Speaking to The Athletic, Henderson lazily apologized to LGBTQ+ supporters “for making them feel that way” and made the barely credible claim that “money was never a motivation.”
The core of Henderson’s defense is that he traveled to Saudi Arabia to bring about “positive change” but admits that he is only “one person” and therefore unlikely to be able to make much change.
He doesn’t “rule out” wearing rainbow shoelaces as a way to show support for the community he once championed in the future, before immediately downplaying the prospect because he doesn’t “disrespect religion and culture in Saudi Arabia.” ” want.
He says he felt unwanted by everyone at Liverpool, the club that not long ago handed him a four-year contract as a 31-year-old – a huge vote of confidence.
Henderson’s answers are a mess of contradictions and thin arguments; At times it revealed the startling naivety of a player who had previously been one of the most principled and committed players in English football.
In a particularly telling response, Henderson says his experience meeting migrant workers at the World Cup in Qatar was “completely different” to Amnesty International’s briefings of the England team, although he did not seem to appreciate the workers’ support of the players Those presented – who were also interviewed by the correspondent – were essentially FIFA stooges, engaging in what amounted to little more than a PR exercise.
Fair play to Henderson for being at the forefront and not choosing another medium where he might have had to ask easier questions or be given editorial control.
Still, it would be better if he went quietly into the night now and stopped citing “respect” or claiming that his decision was about more than just money.
Really, it would have been far more palatable and believable if Henderson had learned from the LIV golfers and insisted that his LGBTQ+ support was real, but was offered a sum of money in a short career that was just too good to pass up reject.
He could have pointed out that few of us really know exactly how we would react if we were offered unimaginable wealth in return for compromising our principles.
He was put in this position and made a choice, so his best explanation is probably the truth: that many people would find it difficult to make any other choice.
It’s easy to wonder why this all matters, considering Henderson is just one of many aging elite players joining the Saudi Pro League this summer.
The answer is that Henderson not only compromised himself, but also damaged relationships between men’s professional soccer and the LGBTQ+ community.
One reason the community spoke of “betrayal” is because it will naturally be much more difficult for fans of all stripes to trust footballers in the future.
Elite male players already seem to exist in a hermetically sealed world of fabulous wealth and fame, where their every interaction with the outside world is carefully controlled and all too often contains more than a hint of PR or spin.
In this context, there was already some skepticism when players expressed solidarity with causes, be it LGBTQ+ rights or anything else.
Some players, of course, really care, and Henderson seemed to be in that cohort before the lure of extraordinary riches (or, as he put it, the chance to “grow the game I love”) drew him away from the center convinced Ost.
By turning his back on the community, he has undermined his colleagues who truly want to bring about change. In the future, if a player wears a rainbow armband, the laces, or has a record of supporting a good cause, it will naturally be viewed with a greater degree of cynicism, which will only deepen the divide between players and fans.
Unfortunately, the advent of the gold rush in Saudi Arabia likely means players will be more cautious about voicing their opinions anyway, given the backlash Henderson is facing and the fear of being labeled a hypocrite.

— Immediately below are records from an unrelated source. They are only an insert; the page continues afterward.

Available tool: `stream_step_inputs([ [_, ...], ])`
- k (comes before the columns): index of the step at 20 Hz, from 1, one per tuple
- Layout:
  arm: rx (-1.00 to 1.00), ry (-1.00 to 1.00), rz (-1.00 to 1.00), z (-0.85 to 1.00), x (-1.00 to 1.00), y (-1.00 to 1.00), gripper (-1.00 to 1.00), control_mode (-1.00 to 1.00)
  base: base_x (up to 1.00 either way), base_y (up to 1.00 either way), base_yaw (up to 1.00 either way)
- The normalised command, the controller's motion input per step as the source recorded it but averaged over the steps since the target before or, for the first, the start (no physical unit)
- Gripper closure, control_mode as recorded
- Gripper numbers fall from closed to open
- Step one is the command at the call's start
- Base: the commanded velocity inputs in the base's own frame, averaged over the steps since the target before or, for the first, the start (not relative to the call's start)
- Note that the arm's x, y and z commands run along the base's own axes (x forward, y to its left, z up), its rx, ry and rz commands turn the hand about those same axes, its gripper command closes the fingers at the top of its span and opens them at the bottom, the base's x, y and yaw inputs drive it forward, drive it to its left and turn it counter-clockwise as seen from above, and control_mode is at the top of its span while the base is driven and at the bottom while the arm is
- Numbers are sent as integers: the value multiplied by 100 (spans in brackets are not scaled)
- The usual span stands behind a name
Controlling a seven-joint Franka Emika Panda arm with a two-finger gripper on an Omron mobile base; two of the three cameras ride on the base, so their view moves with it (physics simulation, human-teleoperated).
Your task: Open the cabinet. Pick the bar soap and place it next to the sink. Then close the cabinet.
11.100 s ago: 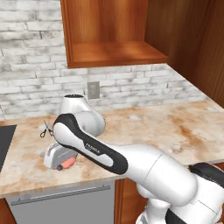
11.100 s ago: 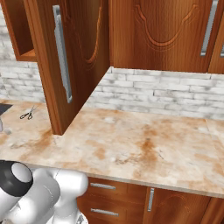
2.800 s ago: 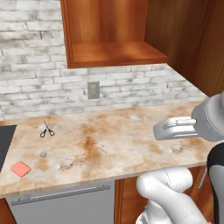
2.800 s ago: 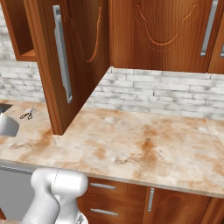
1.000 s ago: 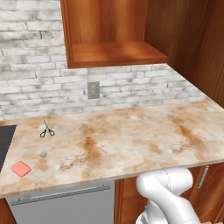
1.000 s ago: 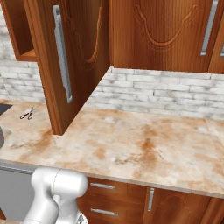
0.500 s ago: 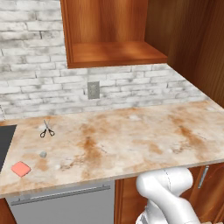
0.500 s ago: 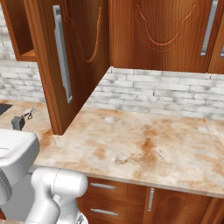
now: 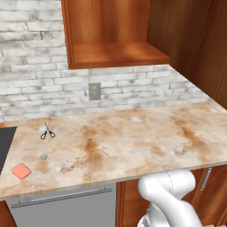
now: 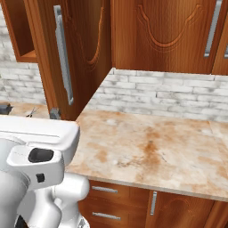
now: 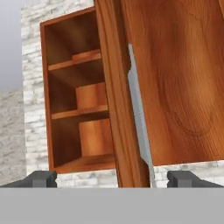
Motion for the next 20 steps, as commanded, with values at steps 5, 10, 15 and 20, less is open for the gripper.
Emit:
stream_step_inputs([
  [5, 6, 0, 28, 0, 34, -39, -100, -100, 0, 0, 0],
  [10, 7, 0, 35, 0, 1, -14, -100, -100, 0, 0, 0],
  [15, 7, -9, 43, 0, 0, 0, -100, -100, 0, 0, 0],
  [20, 3, -11, 42, 0, 6, 0, -100, -100, 0, 0, 0],
])
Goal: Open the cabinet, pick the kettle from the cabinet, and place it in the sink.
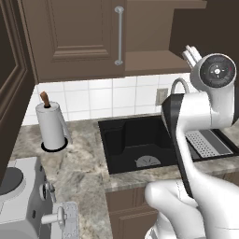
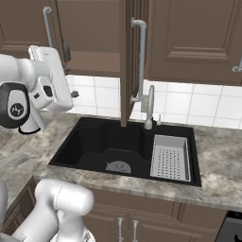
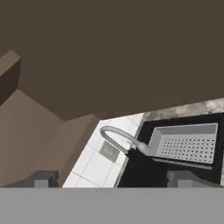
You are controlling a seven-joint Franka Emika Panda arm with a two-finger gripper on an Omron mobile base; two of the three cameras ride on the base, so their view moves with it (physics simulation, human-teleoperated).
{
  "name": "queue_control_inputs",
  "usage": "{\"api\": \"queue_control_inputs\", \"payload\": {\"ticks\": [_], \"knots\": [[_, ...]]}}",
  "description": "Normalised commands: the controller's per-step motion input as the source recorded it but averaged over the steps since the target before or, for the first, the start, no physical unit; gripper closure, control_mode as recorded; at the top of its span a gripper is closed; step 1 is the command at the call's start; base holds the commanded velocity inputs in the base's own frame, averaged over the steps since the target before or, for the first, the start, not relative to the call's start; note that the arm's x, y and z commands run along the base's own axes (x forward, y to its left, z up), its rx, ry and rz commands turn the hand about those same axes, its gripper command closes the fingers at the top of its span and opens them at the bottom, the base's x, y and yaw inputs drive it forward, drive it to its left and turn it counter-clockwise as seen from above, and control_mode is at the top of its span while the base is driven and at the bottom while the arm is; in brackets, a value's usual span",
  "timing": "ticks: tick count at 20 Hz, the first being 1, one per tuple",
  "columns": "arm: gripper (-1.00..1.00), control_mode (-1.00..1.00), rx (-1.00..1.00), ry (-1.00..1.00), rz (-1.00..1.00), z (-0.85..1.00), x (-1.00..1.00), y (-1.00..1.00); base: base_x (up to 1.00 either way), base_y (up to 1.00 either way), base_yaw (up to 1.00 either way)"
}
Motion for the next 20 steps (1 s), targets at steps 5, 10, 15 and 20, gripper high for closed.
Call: {"api": "queue_control_inputs", "payload": {"ticks": [5, 10, 15, 20], "knots": [[-1.0, -1.0, -0.2, 0.05, 0.32, 0.11, -0.02, 0.38, 0.0, 0.0, 0.0], [-1.0, -1.0, -0.19, 0.04, 0.32, 0.11, 0.0, 0.37, 0.0, 0.0, 0.0], [-1.0, -1.0, -0.21, 0.02, 0.26, 0.1, 0.01, 0.37, 0.0, 0.0, 0.0], [-1.0, -1.0, -0.2, 0.09, 0.21, 0.09, 0.08, 0.33, 0.0, 0.0, 0.0]]}}
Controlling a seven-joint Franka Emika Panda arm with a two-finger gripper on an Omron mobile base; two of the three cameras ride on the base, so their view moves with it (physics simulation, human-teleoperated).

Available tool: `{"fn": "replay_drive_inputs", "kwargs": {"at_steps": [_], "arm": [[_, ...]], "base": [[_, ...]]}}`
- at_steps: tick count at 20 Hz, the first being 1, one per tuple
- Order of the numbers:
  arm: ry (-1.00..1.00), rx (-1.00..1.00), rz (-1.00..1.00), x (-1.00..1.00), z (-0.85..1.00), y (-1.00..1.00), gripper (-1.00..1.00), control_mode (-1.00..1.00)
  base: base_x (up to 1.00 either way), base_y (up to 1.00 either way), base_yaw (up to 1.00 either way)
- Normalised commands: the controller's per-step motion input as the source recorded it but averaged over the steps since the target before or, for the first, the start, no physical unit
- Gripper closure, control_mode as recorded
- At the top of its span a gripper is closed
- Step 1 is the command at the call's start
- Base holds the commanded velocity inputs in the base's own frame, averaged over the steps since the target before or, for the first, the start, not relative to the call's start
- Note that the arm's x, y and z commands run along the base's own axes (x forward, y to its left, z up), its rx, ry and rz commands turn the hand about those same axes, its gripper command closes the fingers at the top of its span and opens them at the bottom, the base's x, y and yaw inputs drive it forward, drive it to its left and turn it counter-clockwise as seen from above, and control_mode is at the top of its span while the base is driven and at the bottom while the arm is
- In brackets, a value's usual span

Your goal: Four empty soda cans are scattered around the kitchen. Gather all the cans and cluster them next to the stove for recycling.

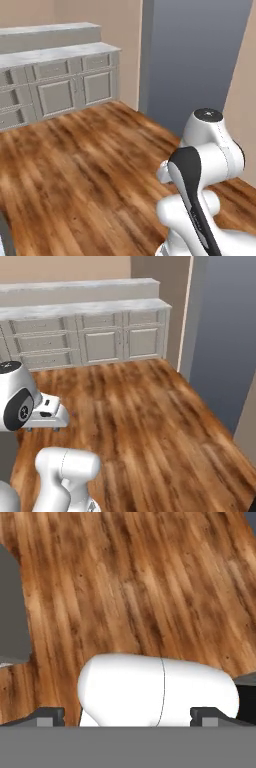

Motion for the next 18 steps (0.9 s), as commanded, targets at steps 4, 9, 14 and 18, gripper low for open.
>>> {"fn": "replay_drive_inputs", "kwargs": {"at_steps": [4, 9, 14, 18], "arm": [[0.0, 0.0, 0.0, 0.0, 0.0, 0.0, -1.0, 1.0], [0.0, 0.0, 0.0, 0.0, 0.0, 0.0, -1.0, 1.0], [0.0, 0.0, 0.0, 0.0, 0.0, 0.0, -1.0, 1.0], [0.0, 0.0, 0.0, 0.0, 0.0, 0.0, -1.0, 1.0]], "base": [[1.0, -0.19, 0.59], [1.0, -0.21, 0.59], [1.0, -0.22, 0.59], [1.0, -0.25, 0.61]]}}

As the Saudi Pro League continues to grow and become football’s next challenge, it will become increasingly attractive to players from both a financial and sporting perspective. So why speak up now if it could make a career change more difficult in the future? Better keep your head under the parapet so no one can shoot.
A cynic might say it was no coincidence that the Saudis targeted Henderson. After all, who else could be a face of sportswashing than England’s most outspoken player on LGBTQ+ rights and one of sport’s key allies in the community? As a power play, it perfectly demonstrates that almost no one is out of reach.
Despite all of Henderson’s justifications, his move to Saudi Arabia leads to more cynicism, less trust and the depressing feeling that everyone has a price.